Gemma hugged her until the little girl began to wriggle in protest. There were no breaths deep enough to keep tears from sliding down Gemma’s cheeks. “Oh, Mary.”
“Ma…” Mary touched her cheek and frowned.
“I’m just happy,” Gemma explained. And she was. Mary was going to be her real daughter now. In the ways that mattered, she already was. Gemma hadn’t even dared to dream this might happen so soon. Yet even while she stroked Mary’s hair and murmured her name, the tears continued to slide down her cheeks.
The box under Farrell’s arm was as heavy as lead. His heart was nearly as heavy. He had taken the afternoon off work, and he had spent it digging memories out of his attic. He hoped he never spent another afternoon exactly the same way. He would rather take his chances on the worst streets of Hazleton than dig through his past. But if this was what it took to convince Gemma that he wanted her forever, then he would do it every day without flinching until she saw the truth.

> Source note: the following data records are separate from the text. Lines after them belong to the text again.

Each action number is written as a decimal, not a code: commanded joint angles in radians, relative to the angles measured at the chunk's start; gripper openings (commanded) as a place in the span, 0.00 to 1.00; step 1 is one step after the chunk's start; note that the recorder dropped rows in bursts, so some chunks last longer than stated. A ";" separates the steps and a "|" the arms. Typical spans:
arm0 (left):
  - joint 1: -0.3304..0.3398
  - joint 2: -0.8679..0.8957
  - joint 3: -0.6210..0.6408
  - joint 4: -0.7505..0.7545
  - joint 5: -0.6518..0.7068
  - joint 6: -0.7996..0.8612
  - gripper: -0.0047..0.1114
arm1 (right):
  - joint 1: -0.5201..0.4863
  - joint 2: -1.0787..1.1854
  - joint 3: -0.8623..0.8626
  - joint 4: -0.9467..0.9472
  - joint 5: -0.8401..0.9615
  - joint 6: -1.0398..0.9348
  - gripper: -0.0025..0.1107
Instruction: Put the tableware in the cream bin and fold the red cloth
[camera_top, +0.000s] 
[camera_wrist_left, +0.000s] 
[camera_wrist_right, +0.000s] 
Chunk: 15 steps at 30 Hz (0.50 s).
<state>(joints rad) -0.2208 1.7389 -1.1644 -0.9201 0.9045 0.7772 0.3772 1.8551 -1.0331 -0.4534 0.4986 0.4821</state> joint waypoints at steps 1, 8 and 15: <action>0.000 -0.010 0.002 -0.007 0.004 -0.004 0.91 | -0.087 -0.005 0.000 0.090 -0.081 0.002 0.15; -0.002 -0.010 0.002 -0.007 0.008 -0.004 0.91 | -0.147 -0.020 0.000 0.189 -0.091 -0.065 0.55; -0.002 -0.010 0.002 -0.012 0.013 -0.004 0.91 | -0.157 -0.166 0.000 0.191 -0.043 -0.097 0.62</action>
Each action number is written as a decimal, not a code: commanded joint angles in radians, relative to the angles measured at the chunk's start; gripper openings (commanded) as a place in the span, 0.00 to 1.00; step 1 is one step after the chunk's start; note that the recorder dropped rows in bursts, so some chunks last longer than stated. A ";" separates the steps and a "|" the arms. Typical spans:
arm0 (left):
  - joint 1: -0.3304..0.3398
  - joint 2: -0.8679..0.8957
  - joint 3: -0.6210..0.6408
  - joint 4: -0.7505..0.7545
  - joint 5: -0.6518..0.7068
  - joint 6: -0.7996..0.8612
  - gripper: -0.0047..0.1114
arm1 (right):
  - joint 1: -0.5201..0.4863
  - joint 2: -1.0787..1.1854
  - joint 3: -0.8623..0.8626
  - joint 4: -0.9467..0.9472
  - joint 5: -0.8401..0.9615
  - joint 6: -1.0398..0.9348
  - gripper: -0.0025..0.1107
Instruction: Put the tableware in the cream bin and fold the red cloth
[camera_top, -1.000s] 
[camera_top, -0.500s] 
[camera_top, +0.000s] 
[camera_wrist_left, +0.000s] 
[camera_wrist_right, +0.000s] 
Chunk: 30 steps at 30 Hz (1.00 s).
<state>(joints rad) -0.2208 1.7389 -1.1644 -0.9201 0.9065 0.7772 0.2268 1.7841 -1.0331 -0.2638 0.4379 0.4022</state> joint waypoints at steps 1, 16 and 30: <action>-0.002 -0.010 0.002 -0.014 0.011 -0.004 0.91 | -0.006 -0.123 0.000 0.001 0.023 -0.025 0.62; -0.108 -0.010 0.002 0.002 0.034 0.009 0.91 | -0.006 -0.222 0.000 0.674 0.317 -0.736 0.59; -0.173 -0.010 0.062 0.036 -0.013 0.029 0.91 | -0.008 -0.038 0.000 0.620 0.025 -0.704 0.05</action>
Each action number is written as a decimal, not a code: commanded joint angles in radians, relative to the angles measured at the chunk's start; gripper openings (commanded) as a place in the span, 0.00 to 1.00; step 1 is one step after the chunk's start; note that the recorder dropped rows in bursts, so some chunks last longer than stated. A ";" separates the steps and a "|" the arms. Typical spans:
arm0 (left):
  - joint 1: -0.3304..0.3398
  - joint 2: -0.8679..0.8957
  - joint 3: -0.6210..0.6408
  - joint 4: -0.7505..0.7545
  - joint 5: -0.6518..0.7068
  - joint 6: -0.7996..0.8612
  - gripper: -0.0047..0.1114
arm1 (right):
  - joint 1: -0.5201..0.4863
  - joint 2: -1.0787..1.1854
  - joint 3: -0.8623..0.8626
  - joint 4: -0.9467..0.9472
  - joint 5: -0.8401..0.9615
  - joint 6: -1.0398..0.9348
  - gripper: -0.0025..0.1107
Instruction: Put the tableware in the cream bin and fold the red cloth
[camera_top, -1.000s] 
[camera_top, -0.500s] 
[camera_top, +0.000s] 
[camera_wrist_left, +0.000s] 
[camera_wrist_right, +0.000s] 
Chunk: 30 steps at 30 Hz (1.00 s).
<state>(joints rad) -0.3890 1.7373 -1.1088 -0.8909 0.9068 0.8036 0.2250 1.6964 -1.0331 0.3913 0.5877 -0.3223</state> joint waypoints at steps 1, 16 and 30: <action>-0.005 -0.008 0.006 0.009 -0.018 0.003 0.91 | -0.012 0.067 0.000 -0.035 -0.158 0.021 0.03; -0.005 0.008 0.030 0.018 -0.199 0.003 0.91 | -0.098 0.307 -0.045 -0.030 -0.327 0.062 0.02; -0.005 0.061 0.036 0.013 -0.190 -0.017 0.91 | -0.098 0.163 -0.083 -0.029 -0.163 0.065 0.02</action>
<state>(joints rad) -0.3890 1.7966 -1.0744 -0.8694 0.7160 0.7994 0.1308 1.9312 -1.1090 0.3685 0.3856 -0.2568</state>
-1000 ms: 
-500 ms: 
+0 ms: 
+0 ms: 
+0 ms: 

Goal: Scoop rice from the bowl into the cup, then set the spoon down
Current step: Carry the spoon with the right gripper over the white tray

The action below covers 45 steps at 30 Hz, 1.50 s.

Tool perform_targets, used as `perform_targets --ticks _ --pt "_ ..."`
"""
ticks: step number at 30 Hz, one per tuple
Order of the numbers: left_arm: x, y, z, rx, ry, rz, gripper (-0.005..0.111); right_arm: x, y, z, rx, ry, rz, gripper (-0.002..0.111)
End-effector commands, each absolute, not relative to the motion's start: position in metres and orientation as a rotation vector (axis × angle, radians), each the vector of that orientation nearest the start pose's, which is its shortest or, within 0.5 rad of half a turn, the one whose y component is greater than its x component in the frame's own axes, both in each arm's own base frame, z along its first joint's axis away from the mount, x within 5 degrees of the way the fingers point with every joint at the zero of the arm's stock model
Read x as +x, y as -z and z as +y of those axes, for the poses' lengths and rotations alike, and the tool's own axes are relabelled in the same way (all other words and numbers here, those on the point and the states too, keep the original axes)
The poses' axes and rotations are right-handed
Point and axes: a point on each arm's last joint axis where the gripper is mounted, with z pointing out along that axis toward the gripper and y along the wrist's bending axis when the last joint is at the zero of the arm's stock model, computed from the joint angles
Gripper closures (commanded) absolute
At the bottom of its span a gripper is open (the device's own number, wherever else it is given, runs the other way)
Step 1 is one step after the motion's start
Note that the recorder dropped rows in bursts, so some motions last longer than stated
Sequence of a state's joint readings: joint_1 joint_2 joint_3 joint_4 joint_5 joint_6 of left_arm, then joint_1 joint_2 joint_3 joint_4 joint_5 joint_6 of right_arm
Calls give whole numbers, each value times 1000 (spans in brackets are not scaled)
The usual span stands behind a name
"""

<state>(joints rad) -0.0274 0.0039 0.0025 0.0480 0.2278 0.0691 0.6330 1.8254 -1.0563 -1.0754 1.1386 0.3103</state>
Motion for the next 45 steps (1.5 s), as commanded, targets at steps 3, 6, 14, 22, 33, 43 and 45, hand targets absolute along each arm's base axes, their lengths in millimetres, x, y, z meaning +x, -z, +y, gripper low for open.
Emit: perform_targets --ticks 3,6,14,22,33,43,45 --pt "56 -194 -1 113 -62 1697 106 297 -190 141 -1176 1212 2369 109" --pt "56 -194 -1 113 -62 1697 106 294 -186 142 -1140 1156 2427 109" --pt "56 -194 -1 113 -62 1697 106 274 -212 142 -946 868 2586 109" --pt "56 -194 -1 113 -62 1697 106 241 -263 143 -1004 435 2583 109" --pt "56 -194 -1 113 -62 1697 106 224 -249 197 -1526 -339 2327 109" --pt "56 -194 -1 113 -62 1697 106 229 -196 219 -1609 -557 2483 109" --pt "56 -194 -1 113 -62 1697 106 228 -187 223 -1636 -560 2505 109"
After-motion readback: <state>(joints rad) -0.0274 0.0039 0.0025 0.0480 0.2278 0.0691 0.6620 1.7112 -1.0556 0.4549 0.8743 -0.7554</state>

He hadn’t told her when he would be coming, and he hadn’t called before he left the house. He imagined he was catching her at dinnertime, which was what he had hoped for. He wanted to see Mary. If he couldn’t make his case tonight, he didn’t know how often he would see the little girl in the future. The thought of losing Mary, like the thought of losing Gemma, was something he couldn’t contemplate.
As a child, he hadn’t been able to fight for what he wanted.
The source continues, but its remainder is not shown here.